The seed round also arrives at a moment when venture investors across Silicon Valley have grown increasingly focused on what many now describe as ‘physical AI’ — a category encompassing robotics, industrial automation and world-modelling systems designed to operate in and reason about real-world environments, as distinct from the purely digital, language-centric applications that dominated the initial wave of generative AI investment. Noetive's positioning at the intersection of world models and industrial operations places it alongside a small but growing cohort of startups attempting to prove that the same scaling laws that transformed language models can be applied to systems that must understand physical space, equipment behaviour and operational sequencing — domains where data is far scarcer and more heterogeneous than the text corpora that trained earlier generations of large language models.
That data scarcity is arguably Noetive's central technical challenge.

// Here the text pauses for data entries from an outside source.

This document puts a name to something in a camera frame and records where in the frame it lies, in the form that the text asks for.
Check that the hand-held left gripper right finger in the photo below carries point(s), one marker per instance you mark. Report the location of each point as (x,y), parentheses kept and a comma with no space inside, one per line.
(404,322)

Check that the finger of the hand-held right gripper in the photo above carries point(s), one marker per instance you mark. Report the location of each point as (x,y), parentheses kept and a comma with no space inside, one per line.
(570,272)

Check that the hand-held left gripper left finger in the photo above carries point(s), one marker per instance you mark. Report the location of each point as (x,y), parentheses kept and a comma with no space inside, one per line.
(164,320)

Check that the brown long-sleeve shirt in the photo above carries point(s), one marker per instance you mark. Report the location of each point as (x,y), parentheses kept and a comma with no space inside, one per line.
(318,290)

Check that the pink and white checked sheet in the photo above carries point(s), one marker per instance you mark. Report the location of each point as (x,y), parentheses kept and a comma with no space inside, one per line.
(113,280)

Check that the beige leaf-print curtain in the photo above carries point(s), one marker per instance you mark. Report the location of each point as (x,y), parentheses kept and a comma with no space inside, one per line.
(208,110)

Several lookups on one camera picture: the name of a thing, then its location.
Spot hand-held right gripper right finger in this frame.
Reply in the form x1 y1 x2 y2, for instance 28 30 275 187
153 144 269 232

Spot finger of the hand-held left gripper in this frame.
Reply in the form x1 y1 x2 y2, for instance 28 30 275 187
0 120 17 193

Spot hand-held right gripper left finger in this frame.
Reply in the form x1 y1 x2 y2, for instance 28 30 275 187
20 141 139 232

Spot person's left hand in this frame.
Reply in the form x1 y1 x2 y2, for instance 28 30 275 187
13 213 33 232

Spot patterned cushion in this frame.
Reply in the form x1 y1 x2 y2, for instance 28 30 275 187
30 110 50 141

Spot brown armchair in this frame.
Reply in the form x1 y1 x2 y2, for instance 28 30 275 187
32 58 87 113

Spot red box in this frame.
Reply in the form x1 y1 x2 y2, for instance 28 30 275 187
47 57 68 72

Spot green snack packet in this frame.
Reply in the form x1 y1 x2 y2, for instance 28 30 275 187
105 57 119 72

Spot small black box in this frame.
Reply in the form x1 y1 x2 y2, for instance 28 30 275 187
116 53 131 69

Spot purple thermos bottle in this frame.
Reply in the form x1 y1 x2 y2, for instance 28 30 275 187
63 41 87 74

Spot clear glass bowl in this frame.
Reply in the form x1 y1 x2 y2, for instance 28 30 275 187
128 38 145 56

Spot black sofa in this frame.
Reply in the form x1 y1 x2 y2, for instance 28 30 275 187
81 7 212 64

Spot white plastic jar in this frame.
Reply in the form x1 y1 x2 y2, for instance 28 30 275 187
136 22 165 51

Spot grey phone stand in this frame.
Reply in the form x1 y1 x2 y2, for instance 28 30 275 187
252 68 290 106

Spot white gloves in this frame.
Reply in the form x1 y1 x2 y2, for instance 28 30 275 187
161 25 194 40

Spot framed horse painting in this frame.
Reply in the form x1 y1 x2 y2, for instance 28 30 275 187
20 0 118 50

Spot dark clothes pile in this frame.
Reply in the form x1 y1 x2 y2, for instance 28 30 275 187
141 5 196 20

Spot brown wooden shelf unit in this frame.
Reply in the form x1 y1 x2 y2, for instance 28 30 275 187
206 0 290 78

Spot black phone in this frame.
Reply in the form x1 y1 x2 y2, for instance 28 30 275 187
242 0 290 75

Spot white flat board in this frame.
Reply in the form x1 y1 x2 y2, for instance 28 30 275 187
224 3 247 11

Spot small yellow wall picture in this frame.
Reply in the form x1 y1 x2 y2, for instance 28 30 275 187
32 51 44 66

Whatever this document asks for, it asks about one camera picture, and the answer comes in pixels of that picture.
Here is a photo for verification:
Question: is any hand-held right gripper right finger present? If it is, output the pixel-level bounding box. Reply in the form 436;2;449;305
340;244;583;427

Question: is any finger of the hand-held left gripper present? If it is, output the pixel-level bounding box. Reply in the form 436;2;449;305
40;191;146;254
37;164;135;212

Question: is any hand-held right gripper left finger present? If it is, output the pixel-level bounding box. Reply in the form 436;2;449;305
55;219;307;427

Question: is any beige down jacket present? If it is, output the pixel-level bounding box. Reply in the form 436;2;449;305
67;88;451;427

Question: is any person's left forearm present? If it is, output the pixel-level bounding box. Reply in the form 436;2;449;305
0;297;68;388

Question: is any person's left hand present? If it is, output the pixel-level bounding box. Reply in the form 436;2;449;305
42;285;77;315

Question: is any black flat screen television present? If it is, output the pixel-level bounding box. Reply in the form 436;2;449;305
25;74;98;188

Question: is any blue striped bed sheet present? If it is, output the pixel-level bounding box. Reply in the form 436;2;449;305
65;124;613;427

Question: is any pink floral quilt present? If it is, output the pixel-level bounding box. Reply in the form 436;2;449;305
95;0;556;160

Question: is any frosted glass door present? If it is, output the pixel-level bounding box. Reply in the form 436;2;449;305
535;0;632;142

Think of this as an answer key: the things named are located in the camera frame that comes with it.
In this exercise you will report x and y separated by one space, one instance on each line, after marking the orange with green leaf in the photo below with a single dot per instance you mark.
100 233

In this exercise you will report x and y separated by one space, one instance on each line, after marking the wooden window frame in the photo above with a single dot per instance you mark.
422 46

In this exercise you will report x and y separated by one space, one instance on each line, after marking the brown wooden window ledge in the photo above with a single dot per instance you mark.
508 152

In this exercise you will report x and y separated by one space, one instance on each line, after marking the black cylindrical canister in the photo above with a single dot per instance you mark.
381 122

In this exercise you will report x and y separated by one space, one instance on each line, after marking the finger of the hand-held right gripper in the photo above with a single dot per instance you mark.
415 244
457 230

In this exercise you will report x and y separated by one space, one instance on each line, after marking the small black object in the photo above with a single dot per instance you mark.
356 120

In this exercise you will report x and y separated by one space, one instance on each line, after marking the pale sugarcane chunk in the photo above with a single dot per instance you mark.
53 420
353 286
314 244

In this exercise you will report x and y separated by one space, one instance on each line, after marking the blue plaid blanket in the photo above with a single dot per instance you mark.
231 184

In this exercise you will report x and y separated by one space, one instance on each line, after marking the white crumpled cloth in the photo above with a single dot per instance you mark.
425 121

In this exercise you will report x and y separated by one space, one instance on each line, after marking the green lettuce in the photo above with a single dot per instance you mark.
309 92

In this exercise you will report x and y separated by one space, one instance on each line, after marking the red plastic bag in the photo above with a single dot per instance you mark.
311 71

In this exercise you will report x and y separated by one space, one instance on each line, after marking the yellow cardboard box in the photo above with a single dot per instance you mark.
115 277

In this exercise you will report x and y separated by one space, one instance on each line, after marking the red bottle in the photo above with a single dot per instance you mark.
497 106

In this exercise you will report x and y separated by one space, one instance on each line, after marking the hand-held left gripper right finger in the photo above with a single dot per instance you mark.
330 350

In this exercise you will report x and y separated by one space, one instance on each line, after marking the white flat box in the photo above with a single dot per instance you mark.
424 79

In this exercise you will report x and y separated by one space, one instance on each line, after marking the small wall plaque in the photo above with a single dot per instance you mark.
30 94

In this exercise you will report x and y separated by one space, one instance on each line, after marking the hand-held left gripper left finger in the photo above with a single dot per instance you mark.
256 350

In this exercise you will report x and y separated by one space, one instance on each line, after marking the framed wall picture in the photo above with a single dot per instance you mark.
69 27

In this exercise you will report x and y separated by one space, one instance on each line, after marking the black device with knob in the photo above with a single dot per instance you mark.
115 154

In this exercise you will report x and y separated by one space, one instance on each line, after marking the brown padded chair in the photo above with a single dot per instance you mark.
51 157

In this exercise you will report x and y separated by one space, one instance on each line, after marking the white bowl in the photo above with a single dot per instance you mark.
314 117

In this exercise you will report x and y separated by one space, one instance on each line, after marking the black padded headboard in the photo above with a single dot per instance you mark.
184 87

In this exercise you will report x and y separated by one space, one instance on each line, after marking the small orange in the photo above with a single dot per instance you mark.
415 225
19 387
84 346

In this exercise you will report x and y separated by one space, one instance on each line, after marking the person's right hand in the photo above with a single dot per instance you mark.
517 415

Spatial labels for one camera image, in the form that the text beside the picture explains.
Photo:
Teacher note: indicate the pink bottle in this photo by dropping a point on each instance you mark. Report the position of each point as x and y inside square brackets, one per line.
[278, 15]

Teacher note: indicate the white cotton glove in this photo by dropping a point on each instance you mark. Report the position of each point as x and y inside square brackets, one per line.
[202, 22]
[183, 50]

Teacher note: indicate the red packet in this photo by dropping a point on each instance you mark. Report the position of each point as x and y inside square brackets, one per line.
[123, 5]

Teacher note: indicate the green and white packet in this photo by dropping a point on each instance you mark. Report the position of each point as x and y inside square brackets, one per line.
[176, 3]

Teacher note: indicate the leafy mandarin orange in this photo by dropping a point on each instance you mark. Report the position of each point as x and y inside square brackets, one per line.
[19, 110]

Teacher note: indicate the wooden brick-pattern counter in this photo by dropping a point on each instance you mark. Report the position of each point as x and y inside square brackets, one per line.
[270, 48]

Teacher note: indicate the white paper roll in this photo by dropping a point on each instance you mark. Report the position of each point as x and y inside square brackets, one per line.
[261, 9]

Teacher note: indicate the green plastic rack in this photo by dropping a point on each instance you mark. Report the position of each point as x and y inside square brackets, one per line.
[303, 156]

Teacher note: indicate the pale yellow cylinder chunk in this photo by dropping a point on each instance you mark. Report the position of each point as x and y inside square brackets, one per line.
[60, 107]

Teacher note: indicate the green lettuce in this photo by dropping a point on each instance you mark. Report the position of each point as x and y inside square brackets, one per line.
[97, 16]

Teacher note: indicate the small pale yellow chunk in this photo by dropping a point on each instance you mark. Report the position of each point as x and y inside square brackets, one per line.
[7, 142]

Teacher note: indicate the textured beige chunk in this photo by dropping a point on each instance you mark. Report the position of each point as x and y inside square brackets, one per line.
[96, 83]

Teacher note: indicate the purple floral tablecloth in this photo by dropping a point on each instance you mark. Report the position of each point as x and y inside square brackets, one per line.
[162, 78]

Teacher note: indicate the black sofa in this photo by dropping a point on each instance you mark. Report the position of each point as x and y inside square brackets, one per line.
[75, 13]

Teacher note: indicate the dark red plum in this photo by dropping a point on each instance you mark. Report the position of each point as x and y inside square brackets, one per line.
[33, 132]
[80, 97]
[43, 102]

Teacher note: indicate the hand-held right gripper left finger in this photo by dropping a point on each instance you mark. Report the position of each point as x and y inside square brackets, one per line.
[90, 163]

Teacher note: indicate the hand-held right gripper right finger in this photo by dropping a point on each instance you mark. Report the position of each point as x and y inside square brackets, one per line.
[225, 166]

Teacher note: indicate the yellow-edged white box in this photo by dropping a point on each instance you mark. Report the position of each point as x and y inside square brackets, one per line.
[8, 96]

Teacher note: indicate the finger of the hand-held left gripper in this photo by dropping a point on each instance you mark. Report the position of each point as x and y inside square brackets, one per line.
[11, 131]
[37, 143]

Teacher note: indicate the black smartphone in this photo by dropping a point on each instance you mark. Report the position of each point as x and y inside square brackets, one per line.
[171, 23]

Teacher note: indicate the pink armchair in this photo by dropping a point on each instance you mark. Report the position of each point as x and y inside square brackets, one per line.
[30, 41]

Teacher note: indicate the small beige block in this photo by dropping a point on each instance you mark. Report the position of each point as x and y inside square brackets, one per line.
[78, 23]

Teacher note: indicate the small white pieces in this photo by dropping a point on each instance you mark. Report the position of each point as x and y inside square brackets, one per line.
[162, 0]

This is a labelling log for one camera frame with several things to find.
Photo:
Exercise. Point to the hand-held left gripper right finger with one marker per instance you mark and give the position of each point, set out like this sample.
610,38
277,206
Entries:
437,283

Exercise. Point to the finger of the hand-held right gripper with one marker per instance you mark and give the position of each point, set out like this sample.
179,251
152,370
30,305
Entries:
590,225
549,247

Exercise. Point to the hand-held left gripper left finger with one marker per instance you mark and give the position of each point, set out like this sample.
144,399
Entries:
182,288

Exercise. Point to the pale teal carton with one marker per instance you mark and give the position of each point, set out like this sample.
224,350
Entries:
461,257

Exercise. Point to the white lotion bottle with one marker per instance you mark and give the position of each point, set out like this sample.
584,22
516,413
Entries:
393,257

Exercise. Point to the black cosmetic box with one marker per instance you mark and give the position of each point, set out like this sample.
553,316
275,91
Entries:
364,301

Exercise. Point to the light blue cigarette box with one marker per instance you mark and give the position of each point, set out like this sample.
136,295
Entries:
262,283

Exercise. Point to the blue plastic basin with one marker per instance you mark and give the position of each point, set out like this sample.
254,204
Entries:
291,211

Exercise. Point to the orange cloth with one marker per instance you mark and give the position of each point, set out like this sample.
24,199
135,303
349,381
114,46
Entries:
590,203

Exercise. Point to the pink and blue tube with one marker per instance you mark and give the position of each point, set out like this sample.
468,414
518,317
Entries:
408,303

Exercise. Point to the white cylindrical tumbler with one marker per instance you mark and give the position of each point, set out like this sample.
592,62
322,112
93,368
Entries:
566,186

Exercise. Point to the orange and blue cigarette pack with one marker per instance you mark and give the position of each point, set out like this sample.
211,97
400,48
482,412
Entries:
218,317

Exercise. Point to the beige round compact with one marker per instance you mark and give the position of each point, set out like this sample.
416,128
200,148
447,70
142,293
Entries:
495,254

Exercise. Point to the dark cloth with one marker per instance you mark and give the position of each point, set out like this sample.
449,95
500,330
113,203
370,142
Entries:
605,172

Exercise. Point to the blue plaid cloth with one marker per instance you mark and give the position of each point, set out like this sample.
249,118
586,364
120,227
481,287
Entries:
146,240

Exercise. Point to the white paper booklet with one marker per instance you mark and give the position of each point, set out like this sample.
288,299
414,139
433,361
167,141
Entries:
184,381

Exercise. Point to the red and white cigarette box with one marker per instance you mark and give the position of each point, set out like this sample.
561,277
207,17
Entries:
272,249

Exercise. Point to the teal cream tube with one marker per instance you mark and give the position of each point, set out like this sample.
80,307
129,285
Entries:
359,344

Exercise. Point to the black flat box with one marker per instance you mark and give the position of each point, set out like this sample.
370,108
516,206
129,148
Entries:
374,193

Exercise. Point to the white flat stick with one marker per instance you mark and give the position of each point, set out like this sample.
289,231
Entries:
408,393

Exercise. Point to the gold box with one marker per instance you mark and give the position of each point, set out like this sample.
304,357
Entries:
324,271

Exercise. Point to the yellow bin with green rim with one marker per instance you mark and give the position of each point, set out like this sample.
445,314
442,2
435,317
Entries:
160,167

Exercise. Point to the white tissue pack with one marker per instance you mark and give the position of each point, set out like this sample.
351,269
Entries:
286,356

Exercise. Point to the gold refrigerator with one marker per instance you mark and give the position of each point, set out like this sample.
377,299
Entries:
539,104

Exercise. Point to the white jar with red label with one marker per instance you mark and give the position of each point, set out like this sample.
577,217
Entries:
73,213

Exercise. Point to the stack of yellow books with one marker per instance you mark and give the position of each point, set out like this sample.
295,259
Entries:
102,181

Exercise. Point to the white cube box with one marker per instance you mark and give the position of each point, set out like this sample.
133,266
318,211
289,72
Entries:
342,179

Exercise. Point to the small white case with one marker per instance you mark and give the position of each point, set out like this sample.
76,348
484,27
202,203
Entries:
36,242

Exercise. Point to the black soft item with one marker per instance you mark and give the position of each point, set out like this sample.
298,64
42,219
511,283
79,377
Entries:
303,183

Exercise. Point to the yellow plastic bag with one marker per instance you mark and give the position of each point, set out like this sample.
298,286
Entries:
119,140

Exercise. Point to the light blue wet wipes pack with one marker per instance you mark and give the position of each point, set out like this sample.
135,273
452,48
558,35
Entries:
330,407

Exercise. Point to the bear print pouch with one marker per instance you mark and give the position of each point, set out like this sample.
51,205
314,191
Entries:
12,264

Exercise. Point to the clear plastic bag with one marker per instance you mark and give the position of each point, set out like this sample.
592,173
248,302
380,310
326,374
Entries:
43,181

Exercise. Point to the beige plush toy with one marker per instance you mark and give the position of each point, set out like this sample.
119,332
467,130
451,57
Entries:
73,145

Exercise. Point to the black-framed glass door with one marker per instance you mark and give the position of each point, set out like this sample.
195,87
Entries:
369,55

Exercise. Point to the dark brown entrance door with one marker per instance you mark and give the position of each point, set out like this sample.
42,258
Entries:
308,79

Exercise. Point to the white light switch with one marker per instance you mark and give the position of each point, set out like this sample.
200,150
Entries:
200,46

Unlike language models, which could be trained on vast, pre-existing corpora of internet text, physical-economy AI systems require real-world sensor data, operational logs and facility-specific context that often does not exist in usable form until a company like Noetive builds the sensing infrastructure to capture it. The company's parallel investment in a universal sensing pod reflects an implicit acknowledgment of this constraint: without adequate real-time data from the physical environments it aims to model, even the most sophisticated world model will struggle to deliver the kind of operational insight its early design partners are evaluating. Whether Noetive can solve the data-acquisition problem quickly enough to validate its broader platform ambitions will likely determine whether this $41 million seed round is remembered as the starting point of a category-defining industrial AI company or one of many ambitious physical-AI bets that struggled to bridge the gap between compelling vision and operational reality.